§ **Task instructions**: All lines from the one containing "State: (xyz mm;" to the final line of the material should be retyped exactly. Nothing else belongs in the response.

---- Collected data

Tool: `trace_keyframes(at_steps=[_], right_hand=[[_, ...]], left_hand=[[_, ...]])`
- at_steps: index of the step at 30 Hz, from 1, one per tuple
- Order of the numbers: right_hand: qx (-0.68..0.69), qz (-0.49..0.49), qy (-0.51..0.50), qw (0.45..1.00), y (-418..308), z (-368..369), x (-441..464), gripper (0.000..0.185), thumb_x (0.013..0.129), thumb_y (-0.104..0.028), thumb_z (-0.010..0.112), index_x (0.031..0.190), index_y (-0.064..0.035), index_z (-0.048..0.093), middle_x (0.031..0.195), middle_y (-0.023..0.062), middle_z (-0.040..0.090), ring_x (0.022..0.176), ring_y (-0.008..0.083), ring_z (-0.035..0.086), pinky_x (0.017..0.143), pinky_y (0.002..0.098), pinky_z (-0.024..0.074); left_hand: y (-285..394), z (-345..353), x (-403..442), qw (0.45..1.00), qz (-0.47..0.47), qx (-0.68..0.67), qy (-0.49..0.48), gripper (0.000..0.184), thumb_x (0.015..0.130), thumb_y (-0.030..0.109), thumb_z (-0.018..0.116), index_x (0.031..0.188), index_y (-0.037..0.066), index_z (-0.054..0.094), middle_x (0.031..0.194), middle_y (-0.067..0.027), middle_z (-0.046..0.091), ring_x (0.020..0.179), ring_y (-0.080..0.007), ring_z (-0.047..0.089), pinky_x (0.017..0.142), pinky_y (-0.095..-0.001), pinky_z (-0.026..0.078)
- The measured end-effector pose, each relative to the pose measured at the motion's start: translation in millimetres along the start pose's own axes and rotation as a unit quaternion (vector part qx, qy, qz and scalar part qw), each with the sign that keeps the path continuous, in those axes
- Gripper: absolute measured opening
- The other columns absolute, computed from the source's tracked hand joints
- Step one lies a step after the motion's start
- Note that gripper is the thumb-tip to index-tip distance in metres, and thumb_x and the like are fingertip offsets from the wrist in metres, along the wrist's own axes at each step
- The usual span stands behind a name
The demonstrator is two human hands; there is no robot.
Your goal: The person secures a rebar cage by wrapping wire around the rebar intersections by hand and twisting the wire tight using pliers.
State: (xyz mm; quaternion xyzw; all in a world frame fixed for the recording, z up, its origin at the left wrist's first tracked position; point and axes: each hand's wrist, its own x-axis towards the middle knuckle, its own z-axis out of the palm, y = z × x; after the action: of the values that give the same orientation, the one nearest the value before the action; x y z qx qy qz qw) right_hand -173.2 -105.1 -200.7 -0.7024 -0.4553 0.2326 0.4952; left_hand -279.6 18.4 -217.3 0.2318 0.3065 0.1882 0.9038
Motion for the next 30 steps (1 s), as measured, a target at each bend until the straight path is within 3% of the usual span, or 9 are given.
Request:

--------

§ **Task solution**:
State: (xyz mm; quaternion xyzw; all in a world frame fixed for the recording, z up, its origin at the left wrist's first tracked position; point and axes: each hand's wrist, its own x-axis towards the middle knuckle, its own z-axis out of the palm, y = z × x; after the action: of the values that give the same orientation, the one nearest the value before the action; x y z qx qy qz qw) right_hand -173.2 -105.1 -200.7 -0.7024 -0.4553 0.2326 0.4952; left_hand -279.6 18.4 -217.3 0.2318 0.3065 0.1882 0.9038
Motion for the next 30 steps (1 s), as measured, a target at each bend until the straight path is within 3% of the usual span, or 9 are given.
Request:

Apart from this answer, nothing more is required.